### What is required
From the material below, copy each line that holds the word "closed".

### Data block

......

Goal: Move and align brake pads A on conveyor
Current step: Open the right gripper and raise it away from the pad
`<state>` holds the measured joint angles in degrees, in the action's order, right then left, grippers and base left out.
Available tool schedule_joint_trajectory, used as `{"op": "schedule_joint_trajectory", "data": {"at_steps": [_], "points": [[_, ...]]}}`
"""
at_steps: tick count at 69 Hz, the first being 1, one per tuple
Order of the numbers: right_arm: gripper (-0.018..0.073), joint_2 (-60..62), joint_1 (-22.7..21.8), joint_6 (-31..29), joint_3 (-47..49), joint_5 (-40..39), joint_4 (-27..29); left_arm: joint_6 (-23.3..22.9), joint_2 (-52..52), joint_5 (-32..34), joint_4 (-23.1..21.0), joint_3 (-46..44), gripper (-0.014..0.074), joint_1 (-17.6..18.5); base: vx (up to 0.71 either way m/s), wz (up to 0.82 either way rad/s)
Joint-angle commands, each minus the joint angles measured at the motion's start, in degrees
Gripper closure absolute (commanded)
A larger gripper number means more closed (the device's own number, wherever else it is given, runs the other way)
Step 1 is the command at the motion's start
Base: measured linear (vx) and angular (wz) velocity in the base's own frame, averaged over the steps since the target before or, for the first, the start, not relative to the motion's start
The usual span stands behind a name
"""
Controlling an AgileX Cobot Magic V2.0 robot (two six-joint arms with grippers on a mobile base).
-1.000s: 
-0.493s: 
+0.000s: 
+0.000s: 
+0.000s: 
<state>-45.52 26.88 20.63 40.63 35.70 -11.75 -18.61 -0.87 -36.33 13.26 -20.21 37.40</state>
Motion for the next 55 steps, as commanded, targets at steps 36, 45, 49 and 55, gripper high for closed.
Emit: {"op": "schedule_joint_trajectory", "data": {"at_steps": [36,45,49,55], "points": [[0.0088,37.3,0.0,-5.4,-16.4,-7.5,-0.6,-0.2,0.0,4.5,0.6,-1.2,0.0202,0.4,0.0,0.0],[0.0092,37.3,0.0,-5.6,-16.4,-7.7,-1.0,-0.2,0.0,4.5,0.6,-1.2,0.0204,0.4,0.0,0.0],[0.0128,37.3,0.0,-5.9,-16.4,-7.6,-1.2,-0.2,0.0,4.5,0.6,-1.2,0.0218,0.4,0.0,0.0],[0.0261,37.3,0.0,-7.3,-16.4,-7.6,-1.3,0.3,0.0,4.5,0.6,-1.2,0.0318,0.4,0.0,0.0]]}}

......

### Answer to the exercise
A larger gripper number means more closed (the device's own number, wherever else it is given, runs the other way)
Motion for the next 55 steps, as commanded, targets at steps 36, 45, 49 and 55, gripper high for closed.

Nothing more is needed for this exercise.